Work task: Would you output, exactly as written, the line with "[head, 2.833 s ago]" and all lines after it to the end of the data below, and no others?

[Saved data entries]
= Beginning of Section =

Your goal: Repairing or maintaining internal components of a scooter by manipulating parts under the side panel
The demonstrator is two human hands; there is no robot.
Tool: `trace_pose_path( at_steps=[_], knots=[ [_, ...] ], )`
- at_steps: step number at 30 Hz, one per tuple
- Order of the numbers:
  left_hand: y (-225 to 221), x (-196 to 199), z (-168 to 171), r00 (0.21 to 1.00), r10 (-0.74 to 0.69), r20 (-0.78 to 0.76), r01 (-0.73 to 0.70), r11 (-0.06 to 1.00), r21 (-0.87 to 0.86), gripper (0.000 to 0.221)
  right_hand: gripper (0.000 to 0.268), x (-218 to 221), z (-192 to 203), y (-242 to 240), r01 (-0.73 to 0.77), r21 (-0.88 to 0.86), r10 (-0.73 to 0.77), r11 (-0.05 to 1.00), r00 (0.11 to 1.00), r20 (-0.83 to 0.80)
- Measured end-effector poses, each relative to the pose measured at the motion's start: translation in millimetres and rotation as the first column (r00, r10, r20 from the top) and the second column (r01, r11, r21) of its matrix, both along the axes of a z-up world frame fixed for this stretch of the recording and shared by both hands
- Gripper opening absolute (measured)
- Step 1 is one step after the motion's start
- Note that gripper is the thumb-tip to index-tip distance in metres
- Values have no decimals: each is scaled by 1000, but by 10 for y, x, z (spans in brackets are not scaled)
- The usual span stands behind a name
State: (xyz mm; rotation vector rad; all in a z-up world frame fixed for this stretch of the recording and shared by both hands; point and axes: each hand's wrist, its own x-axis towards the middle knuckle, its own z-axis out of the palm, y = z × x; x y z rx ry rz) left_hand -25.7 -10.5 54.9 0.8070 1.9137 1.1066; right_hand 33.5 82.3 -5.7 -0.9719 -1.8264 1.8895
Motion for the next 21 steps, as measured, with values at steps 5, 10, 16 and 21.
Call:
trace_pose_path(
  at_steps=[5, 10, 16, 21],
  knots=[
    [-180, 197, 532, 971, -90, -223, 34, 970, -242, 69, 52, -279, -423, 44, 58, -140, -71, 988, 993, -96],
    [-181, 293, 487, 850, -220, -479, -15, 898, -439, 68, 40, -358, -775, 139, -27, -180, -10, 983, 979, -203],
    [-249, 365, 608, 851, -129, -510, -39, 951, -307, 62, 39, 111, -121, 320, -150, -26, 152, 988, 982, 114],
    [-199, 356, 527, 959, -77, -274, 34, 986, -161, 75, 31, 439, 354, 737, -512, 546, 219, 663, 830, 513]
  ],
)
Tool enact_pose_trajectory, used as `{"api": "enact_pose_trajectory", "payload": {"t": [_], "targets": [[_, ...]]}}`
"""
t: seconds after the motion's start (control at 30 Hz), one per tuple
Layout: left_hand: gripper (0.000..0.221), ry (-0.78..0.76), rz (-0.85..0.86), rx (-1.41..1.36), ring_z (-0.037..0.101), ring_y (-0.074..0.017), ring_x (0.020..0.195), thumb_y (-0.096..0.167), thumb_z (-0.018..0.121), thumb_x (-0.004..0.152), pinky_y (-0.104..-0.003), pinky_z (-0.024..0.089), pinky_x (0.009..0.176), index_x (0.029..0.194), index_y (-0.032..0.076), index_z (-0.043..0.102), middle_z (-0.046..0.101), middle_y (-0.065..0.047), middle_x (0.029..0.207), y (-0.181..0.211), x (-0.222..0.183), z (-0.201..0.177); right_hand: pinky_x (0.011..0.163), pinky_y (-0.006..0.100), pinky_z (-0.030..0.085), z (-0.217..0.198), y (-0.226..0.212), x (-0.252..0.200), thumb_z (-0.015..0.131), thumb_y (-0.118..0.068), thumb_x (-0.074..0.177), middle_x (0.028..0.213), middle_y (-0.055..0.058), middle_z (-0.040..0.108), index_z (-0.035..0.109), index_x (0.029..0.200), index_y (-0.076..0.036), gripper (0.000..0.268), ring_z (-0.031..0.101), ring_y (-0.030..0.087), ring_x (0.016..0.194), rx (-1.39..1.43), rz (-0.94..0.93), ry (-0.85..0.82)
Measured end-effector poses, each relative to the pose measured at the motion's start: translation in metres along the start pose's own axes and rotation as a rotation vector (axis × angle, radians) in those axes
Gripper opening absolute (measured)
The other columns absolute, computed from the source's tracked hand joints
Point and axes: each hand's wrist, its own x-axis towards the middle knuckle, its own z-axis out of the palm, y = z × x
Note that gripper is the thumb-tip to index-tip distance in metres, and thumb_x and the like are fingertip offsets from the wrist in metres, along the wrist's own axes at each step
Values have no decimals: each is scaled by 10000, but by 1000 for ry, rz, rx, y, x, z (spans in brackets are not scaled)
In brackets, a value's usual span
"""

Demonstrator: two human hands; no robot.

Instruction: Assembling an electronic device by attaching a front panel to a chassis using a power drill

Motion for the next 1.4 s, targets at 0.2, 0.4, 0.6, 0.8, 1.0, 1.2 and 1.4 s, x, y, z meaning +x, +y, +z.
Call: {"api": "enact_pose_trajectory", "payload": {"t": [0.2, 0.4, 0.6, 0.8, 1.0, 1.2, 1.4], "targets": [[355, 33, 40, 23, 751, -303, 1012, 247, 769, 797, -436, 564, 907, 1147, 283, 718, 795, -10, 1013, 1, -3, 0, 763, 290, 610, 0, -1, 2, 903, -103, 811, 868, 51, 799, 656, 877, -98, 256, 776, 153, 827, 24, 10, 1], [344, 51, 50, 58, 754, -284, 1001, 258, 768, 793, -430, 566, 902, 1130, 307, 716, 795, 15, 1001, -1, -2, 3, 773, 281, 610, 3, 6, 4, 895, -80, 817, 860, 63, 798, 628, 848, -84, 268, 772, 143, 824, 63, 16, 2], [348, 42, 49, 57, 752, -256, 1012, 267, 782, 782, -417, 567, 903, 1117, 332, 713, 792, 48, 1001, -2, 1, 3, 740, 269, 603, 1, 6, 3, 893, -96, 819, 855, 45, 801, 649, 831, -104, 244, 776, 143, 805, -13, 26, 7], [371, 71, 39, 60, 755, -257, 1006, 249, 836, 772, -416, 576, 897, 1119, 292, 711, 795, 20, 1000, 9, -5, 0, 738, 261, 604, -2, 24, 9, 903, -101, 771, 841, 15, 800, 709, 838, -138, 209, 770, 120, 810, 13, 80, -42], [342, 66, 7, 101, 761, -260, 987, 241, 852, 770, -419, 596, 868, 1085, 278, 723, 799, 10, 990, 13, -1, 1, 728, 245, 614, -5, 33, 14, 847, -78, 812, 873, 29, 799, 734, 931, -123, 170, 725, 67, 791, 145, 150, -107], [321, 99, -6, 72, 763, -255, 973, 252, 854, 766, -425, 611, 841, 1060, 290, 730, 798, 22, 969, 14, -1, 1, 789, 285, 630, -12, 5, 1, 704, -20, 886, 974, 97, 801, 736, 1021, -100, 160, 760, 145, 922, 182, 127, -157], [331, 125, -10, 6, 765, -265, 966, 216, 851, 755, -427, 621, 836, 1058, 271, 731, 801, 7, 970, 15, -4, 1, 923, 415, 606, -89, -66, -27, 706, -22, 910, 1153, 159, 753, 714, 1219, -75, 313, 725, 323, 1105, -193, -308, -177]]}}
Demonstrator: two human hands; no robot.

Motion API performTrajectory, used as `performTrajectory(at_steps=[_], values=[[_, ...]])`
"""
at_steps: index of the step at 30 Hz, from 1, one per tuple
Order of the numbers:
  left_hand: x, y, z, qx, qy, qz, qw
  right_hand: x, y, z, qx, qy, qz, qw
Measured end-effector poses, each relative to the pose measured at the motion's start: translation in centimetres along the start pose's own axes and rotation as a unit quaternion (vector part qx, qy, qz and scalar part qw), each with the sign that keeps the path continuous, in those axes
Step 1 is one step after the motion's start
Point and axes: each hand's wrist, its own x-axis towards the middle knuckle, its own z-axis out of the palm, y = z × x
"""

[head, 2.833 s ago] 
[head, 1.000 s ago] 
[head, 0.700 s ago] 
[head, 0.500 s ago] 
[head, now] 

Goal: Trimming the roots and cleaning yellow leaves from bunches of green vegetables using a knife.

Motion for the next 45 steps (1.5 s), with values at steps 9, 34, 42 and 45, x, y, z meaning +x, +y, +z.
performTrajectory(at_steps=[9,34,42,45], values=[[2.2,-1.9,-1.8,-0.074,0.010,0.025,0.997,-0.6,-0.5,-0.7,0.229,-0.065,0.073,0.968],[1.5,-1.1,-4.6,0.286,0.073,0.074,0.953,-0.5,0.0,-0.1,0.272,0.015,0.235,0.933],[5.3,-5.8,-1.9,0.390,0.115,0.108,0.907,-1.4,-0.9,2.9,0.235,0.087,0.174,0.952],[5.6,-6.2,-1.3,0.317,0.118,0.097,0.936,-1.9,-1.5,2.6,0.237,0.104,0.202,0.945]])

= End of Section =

Written response:
[head, 2.833 s ago] 
[head, 1.000 s ago] 
[head, 0.700 s ago] 
[head, 0.500 s ago] 
[head, now] 

Goal: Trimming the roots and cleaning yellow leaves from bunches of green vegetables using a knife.

Motion for the next 45 steps (1.5 s), with values at steps 9, 34, 42 and 45, x, y, z meaning +x, +y, +z.
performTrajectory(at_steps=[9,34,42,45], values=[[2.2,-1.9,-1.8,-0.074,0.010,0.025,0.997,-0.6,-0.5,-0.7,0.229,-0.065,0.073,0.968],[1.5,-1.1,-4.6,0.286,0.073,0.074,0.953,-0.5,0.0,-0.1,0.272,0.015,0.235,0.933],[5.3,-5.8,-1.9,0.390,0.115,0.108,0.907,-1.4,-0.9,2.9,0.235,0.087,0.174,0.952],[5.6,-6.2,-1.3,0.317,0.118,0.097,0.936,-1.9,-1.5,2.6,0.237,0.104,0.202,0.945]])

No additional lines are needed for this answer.